TASK DESCRIPTION –
The following data has a line with "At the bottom" and a line with "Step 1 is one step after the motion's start". Write out exactly those lines and all the lines between them.

RECORDED DATA –
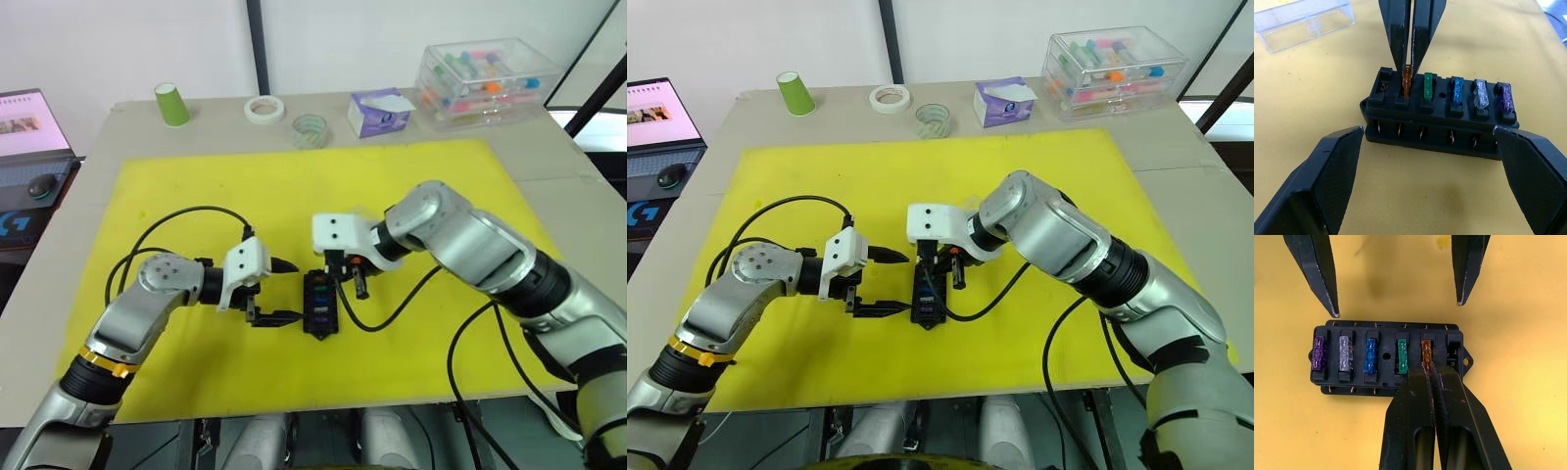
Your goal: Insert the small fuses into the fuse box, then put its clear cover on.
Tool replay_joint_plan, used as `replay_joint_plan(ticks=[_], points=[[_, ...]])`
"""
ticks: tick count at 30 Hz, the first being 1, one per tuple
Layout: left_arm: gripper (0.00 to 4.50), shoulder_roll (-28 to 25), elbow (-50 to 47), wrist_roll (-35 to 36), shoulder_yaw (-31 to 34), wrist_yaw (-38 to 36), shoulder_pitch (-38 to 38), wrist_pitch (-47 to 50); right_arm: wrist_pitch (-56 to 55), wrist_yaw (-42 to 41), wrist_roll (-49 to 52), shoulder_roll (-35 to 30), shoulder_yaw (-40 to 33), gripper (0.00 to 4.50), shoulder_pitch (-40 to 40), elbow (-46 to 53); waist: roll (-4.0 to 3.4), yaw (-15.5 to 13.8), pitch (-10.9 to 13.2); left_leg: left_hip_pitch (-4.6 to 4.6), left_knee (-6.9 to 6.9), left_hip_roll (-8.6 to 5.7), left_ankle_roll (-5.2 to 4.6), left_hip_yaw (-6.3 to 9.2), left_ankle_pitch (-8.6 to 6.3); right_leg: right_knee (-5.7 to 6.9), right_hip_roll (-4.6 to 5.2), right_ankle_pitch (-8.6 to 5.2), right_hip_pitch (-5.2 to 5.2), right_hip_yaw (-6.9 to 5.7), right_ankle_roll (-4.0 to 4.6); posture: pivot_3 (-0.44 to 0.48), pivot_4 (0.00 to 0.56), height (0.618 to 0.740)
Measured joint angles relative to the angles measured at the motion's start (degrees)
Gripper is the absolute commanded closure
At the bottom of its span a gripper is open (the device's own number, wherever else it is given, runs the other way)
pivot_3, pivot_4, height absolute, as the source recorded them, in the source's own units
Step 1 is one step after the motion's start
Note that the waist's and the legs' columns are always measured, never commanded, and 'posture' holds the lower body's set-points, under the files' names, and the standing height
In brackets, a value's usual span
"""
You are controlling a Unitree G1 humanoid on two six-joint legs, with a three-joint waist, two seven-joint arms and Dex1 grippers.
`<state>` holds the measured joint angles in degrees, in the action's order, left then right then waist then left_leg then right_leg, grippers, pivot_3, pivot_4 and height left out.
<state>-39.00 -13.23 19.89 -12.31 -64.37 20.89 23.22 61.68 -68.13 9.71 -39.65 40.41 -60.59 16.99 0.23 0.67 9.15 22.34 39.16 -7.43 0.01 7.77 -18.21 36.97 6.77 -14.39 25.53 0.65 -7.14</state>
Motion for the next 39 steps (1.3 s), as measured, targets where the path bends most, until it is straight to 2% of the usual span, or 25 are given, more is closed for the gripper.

WRITTEN RESPONSE –
At the bottom of its span a gripper is open (the device's own number, wherever else it is given, runs the other way)
pivot_3, pivot_4, height absolute, as the source recorded them, in the source's own units
Step 1 is one step after the motion's start

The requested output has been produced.